## What to do
Your answer should be only the lines below from the one with "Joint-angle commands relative" to the one with "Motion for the", repeated exactly, ends included.

## Dataset records
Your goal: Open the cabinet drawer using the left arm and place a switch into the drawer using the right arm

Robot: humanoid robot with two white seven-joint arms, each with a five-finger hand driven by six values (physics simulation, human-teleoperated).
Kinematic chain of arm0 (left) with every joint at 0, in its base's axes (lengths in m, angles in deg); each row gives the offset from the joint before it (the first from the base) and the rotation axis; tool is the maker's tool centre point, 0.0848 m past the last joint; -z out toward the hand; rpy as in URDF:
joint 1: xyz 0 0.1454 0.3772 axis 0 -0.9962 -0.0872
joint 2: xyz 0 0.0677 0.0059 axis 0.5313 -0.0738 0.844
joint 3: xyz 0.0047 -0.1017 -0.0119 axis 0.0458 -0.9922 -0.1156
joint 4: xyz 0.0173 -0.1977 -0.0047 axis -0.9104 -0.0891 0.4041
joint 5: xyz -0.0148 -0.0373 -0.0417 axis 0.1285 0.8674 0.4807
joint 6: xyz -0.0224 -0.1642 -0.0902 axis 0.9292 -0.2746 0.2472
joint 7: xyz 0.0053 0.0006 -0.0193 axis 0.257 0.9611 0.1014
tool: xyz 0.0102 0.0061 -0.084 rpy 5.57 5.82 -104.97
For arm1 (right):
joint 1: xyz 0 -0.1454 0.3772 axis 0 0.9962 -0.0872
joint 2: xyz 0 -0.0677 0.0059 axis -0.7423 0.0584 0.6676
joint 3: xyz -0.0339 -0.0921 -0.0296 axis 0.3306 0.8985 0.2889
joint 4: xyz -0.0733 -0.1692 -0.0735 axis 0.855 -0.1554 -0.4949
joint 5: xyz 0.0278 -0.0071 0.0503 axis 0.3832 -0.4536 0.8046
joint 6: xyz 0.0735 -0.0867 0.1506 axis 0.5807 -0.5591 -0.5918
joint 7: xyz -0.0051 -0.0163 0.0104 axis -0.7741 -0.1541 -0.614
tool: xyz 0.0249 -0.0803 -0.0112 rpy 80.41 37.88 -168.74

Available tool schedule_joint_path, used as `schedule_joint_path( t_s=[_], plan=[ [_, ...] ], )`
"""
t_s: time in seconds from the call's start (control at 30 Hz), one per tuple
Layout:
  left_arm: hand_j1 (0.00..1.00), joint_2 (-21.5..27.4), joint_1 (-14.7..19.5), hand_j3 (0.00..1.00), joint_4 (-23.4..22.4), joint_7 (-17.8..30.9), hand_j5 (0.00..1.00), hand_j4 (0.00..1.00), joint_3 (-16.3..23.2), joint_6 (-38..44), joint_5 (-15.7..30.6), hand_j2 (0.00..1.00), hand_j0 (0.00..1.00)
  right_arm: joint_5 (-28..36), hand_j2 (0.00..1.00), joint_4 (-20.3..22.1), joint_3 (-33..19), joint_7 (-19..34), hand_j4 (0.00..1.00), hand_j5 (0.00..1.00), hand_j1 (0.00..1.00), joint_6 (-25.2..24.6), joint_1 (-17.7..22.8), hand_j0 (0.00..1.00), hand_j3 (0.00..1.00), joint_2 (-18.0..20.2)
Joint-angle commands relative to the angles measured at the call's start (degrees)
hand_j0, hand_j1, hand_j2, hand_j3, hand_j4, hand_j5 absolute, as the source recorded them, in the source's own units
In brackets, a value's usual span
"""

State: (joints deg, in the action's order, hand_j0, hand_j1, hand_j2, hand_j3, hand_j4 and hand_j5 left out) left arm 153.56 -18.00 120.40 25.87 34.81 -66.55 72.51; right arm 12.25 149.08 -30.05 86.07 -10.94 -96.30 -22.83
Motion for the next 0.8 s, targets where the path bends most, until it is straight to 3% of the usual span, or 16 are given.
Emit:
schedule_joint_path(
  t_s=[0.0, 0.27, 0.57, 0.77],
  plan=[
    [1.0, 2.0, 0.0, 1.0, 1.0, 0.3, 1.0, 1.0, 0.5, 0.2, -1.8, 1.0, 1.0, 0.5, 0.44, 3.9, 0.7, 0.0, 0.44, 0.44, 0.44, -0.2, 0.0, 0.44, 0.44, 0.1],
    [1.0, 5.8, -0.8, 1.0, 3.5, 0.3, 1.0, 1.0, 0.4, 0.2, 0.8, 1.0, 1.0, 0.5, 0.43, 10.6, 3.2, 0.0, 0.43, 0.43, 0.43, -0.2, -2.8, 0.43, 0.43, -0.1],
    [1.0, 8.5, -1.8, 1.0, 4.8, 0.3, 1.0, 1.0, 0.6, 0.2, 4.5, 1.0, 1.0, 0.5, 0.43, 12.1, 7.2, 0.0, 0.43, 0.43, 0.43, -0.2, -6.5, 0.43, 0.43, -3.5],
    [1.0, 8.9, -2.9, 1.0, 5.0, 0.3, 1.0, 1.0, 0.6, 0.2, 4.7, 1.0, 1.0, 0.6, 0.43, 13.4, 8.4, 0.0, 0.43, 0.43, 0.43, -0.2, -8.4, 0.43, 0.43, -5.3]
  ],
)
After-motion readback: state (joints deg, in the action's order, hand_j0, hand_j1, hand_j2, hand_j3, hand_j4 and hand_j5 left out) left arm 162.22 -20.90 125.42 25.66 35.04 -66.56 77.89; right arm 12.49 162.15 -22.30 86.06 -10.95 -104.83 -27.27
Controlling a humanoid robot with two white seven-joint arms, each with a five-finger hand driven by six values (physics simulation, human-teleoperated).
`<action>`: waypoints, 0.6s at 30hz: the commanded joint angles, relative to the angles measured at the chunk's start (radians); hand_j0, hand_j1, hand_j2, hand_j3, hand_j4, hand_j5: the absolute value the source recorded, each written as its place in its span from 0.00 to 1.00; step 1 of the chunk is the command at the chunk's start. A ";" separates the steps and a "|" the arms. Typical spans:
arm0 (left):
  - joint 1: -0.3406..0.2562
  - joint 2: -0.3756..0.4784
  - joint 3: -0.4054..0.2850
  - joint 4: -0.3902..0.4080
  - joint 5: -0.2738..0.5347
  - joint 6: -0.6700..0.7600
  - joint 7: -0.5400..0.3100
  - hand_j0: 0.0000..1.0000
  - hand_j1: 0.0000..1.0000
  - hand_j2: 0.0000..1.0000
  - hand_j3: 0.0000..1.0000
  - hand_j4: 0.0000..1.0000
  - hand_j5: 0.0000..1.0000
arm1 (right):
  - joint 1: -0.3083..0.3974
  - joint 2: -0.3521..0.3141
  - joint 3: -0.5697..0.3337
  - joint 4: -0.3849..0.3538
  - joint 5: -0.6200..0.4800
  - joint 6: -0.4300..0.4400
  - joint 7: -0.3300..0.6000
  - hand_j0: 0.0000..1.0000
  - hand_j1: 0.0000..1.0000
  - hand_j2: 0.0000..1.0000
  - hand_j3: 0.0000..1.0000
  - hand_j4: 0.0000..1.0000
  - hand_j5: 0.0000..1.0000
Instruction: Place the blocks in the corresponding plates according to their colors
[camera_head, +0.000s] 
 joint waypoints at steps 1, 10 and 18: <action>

## Finished task
Joint-angle commands relative to the angles measured at the call's start (degrees)
hand_j0, hand_j1, hand_j2, hand_j3, hand_j4, hand_j5 absolute, as the source recorded them, in the source's own units
In brackets, a value's usual span
"""

State: (joints deg, in the action's order, hand_j0, hand_j1, hand_j2, hand_j3, hand_j4 and hand_j5 left out) left arm 153.56 -18.00 120.40 25.87 34.81 -66.55 72.51; right arm 12.25 149.08 -30.05 86.07 -10.94 -96.30 -22.83
Motion for the next 0.8 s, targets where the path bends most, until it is straight to 3% of the usual span, or 16 are given.

The output is done.